This photo is from a youTube video, not mine. You can see it here.

 

It's late summer and the sidewalk wars are a common sight. Mostly it's pavement ants, often the same species two colonies that have expanded until they overlap. Then a battle begins. If you look closely the ants are mostly in pairs, locking jaws... it goes on for days. 

 

It seems like madness to do this at the time of the year when colonies need to be getting ready to overwinter. I've heard some people say that "not many ants die in these battles" but when I filmed a battle like this I saw plenty of dead ants. Also... the ants are exposed. They could get eaten by predators, or stepped on more easily due to the whole colony being turned out on the sidewalk. 

 

But it got me thinking? Is this ... normal?

 

Every time I've seen this it's been on a sidewalk, often one near a sprinkler or other easy water source, and near human activity and the high calorie food that we drop all over the place. Add to that the shelter and warmth of a sidewalk... the perfect giant flat rock with sand underneath and you have a perfect pavement ant habitat. Almost too perfect. 

 

My theory is that under these conditions these colonies grow to massive size. And the sidewalk means that you have a whole string of colonies in a row one after the other, all with ideal food and water and shelter.

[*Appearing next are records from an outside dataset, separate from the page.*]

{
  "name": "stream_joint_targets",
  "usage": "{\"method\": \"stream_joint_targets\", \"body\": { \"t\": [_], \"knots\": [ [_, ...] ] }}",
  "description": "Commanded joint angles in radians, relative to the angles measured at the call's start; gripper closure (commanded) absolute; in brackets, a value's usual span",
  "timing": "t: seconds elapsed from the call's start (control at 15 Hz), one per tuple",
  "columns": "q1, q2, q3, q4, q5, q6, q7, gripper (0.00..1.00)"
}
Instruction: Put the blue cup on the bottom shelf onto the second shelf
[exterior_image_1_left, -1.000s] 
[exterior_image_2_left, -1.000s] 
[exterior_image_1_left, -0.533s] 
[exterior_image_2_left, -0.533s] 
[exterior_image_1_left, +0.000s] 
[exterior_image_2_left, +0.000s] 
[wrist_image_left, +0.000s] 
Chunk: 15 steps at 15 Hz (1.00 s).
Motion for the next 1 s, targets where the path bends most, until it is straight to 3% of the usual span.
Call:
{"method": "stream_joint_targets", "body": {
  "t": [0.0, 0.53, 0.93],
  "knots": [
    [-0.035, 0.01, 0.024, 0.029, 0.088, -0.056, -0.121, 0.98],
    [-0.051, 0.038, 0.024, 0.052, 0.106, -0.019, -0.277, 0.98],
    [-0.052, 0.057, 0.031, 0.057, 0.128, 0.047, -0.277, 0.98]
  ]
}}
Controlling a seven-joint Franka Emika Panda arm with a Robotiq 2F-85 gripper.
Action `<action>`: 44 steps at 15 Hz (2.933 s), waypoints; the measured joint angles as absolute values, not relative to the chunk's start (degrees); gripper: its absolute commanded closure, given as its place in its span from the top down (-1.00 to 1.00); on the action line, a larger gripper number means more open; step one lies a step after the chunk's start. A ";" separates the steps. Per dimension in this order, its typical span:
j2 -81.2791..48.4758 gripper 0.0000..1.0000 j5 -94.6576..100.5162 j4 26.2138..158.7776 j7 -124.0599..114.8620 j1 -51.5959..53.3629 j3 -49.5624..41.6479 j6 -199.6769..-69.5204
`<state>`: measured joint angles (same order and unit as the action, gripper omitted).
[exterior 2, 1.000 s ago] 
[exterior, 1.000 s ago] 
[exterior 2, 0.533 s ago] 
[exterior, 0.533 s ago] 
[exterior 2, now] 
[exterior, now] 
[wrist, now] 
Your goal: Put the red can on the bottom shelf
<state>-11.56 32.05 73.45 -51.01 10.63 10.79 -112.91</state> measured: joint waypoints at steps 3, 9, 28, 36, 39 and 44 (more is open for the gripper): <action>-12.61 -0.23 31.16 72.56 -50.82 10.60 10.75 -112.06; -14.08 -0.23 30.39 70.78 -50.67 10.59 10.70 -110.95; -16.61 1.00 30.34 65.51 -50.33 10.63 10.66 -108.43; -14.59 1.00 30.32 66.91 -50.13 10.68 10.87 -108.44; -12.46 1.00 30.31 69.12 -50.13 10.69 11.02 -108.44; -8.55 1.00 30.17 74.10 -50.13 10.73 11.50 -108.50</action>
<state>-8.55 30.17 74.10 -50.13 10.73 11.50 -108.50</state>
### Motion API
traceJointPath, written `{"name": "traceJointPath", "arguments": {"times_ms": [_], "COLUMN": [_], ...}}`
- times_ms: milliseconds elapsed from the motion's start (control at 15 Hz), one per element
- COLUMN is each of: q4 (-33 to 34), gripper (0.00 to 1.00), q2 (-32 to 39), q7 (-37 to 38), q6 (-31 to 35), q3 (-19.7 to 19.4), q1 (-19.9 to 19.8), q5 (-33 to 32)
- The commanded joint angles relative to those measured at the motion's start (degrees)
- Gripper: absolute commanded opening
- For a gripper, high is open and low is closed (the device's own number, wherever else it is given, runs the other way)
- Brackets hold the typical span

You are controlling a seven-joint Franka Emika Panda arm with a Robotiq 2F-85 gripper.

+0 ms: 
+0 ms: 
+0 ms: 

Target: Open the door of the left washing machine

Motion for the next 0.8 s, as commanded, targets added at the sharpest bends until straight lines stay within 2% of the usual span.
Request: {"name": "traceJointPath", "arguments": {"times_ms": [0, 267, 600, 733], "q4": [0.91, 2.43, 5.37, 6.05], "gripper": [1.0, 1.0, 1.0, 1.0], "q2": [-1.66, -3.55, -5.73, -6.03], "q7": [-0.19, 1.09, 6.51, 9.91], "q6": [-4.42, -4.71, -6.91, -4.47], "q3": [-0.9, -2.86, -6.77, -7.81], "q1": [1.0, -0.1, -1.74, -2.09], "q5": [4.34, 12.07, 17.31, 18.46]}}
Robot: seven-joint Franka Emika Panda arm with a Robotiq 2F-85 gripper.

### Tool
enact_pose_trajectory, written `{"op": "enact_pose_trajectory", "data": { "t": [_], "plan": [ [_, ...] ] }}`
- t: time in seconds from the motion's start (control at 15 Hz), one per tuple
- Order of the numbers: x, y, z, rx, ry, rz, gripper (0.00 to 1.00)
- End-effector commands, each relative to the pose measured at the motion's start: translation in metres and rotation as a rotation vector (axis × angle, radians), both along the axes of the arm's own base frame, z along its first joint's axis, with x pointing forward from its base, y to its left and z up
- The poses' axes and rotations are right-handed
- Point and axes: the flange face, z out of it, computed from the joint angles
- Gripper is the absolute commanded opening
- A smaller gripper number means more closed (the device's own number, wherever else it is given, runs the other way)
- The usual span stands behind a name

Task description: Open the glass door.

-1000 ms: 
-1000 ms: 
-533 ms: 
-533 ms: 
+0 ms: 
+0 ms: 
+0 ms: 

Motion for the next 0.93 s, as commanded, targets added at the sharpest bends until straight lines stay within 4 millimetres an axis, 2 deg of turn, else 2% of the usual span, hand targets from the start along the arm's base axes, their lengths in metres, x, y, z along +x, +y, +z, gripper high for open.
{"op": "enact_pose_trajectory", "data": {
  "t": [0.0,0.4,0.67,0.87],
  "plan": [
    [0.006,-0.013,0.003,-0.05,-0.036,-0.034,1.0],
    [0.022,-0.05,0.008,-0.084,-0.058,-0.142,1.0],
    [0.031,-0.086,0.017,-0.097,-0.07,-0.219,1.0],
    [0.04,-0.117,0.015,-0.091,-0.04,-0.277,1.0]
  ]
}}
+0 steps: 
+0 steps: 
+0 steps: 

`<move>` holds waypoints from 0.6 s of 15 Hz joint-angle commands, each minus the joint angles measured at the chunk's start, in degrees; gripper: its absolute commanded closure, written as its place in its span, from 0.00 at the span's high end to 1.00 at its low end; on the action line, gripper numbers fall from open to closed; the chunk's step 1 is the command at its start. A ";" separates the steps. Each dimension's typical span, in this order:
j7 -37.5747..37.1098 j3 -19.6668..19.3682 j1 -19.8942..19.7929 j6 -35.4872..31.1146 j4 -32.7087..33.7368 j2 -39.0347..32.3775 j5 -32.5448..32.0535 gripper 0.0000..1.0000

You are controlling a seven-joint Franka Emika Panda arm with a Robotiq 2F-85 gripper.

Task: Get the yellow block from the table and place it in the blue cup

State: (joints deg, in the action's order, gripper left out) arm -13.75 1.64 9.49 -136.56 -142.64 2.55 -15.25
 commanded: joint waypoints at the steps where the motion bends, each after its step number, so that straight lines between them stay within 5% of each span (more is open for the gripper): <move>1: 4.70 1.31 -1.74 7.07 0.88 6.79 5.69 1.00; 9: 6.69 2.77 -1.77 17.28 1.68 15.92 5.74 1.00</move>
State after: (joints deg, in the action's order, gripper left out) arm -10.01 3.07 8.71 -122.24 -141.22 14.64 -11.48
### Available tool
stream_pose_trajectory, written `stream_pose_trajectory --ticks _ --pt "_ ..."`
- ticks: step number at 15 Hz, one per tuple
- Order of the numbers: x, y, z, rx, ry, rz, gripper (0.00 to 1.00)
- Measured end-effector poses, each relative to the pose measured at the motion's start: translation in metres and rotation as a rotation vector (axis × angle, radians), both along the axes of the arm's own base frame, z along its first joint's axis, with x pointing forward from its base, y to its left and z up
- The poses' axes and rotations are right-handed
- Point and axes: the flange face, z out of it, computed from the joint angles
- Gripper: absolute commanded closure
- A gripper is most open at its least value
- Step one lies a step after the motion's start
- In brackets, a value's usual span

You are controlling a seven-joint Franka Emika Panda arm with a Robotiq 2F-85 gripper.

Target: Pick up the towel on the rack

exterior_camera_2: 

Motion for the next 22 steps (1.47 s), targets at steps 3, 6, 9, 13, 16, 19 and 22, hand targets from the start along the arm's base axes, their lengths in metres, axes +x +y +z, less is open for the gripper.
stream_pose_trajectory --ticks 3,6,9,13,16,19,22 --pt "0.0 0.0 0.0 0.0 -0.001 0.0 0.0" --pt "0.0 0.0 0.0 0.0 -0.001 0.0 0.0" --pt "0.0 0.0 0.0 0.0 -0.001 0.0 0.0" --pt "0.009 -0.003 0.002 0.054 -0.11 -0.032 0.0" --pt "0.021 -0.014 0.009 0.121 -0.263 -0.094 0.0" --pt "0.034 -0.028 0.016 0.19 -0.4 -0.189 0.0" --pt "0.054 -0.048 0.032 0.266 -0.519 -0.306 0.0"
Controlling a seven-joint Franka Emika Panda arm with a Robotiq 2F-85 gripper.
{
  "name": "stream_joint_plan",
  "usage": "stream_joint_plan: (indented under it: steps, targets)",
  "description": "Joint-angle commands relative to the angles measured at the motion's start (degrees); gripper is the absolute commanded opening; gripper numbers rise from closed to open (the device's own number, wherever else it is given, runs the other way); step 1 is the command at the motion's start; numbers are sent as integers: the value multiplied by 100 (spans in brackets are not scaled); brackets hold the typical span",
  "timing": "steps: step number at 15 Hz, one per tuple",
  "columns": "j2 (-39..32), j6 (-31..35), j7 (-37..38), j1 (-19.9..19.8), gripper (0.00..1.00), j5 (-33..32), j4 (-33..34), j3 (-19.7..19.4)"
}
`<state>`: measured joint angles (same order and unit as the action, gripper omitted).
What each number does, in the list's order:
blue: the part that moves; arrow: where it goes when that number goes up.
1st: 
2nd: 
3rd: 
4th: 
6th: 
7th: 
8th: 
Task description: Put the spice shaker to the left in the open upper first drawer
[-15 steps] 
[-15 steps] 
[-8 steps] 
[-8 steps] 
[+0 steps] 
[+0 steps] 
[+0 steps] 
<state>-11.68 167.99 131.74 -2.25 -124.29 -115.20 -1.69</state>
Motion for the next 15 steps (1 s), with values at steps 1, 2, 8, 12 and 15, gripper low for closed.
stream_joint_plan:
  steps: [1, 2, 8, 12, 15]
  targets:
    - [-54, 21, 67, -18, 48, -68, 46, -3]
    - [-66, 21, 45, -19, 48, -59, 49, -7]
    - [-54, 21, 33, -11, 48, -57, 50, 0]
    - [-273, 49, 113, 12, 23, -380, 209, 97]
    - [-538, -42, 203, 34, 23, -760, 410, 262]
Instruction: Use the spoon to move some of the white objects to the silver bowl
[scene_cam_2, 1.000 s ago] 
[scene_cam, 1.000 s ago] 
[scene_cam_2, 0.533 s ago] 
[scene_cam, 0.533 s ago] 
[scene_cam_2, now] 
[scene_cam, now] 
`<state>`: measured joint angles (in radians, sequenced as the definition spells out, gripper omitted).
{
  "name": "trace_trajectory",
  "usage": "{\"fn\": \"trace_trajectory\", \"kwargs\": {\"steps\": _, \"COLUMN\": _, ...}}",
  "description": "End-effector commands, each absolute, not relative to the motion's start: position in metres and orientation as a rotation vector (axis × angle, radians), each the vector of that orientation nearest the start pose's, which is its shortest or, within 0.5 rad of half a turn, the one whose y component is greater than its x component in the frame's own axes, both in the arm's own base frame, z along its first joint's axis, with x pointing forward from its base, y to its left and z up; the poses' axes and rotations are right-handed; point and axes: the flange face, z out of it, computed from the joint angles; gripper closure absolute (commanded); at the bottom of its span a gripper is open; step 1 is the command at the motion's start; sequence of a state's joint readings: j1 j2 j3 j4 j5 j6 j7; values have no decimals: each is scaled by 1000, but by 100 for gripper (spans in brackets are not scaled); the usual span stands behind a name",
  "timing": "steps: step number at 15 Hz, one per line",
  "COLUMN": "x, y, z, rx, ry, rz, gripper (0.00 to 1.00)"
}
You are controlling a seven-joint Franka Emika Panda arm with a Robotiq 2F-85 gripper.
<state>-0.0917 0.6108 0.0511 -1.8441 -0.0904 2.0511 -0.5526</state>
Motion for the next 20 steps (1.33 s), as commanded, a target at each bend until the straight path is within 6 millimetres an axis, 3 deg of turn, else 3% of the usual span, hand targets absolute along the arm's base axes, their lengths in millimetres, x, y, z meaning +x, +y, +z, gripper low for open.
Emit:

So not only do the colonies grow large, but the number of colonies in a region is very dense. 

 

And so when a conflict starts it just grows and grows. Normally two huge colonies would never be so close in the wild. 

 

I guess my question is do battles happen on this scale and density in the wild?

 

If not then maybe the lawns, sidewalks and trash of human environments are the real cause of these "epic battles"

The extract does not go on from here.